Symbols of Ostracism

All of the talk in the past few months about the so-called Muslim ban and the attempts to ostracize Muslims in the U.S. got me thinking about that word, ostracize. No matter where you come down on the issue, the word ostracize has a fascinating history.

In the fifth century B.C., Athenians had a chance once a year to banish one person from the city. Every man got to vote, and whoever got the most votes (over a certain minimum) was banished for ten years. But it’s the method of voting that’s interesting. Ostracism derives from the Greek word ostraka, which means a pottery shard. Athenians would vote by finding a handy shard and scratching on it the name of the person they wanted ostracized. Using ostraka was much cheaper than wasting expensive Egyptian papyrus on the vote.

As you can imagine, some campaigning went into this procedure. The Athenians would first indicate whether or not they generally wished to ostracize anyone, and then wait two months before voting, a short but significant election season. Since many Athenians were illiterate, it was not unknown for pre-scribed ostraka to be handed out, to be deposited on the appropriate day in urns at the marketplace. Officials then sorted the ostraka into piles to determine the “winner.”

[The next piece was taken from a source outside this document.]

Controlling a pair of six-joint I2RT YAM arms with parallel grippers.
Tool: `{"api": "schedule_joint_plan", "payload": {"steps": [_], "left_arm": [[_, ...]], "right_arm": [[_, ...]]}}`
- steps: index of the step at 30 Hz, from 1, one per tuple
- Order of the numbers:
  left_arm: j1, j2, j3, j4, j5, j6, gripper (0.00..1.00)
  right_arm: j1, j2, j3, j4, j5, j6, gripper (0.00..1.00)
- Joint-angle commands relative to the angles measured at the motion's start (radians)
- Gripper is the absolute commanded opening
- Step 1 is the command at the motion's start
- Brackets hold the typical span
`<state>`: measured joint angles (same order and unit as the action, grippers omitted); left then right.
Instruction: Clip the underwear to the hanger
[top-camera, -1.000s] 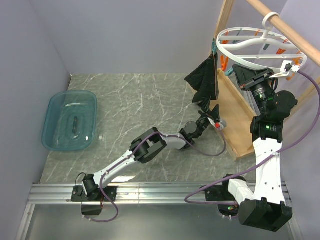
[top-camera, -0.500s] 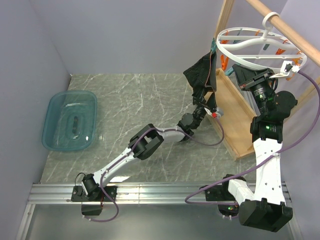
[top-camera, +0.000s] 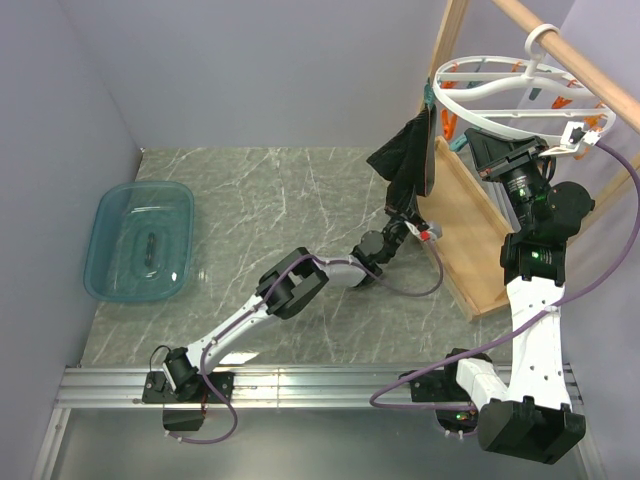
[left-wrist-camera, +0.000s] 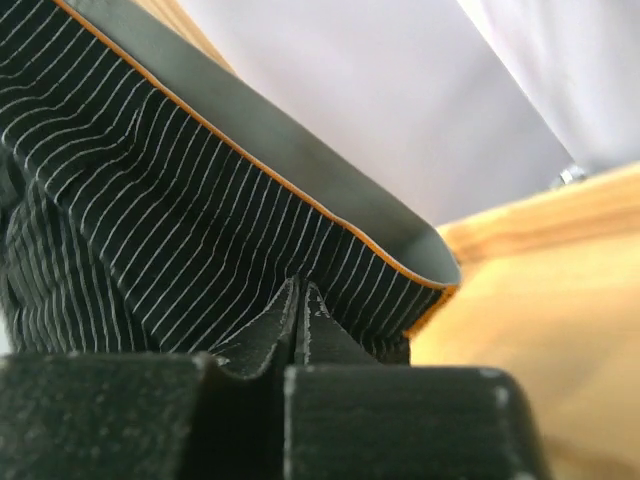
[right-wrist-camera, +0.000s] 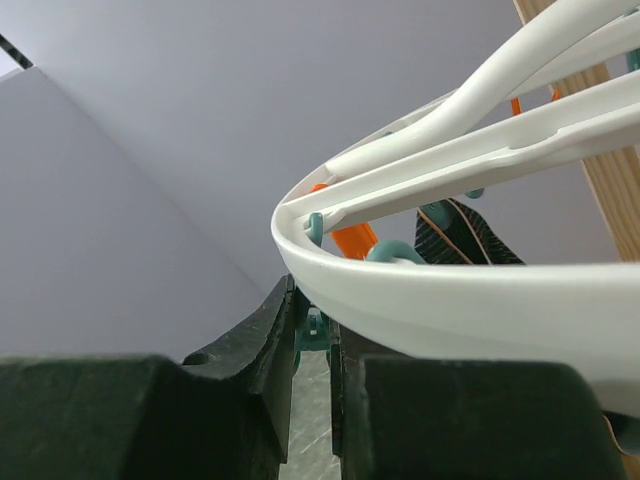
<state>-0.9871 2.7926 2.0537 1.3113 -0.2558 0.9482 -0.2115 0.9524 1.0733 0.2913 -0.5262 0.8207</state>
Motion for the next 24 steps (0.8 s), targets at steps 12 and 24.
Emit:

The list of known ostracisms is brief—only 13, with some having been ostracized twice—and the practice was limited to the fifth century B.C. by historical events and current fashion.

Other cities had similar practices. For example, the ancient city of Syracuse held votes to banish a person by writing names on the leaves torn from olive trees. Instead of ostracism,  this is called petalism. The Greek word for leaves is petala. Evidently, the city of Sparta had the same custom.

Uh oh. <<CAUTION! WILD DIVERSION AHEAD!>>Potsherds and olive leaves are in effect symbols of a person’s desire, at least in ancient Greece. Symbol derives from the Greek verb symballein, to put together, and the noun symbolon, meaning token or sign. The ancient Greeks used to carry around half a coin or half of knucklebone (from a sheep or cow ankle) as a mark of identity or obligation. When they met the person with the other half, they knew they had the right person. The two halves made a whole, or, in literary parlance, a symbol with complete meaning. With their four distinct sides, knucklebones also were the forerunners of dice and are thought to have been used to predict the future.

Despite efforts to make all Muslims symbols of terrorism, attempts to ostracize them have thus far fallen short. I imagine that many of you take umbrage at these attempts, but that’s a blog for another day.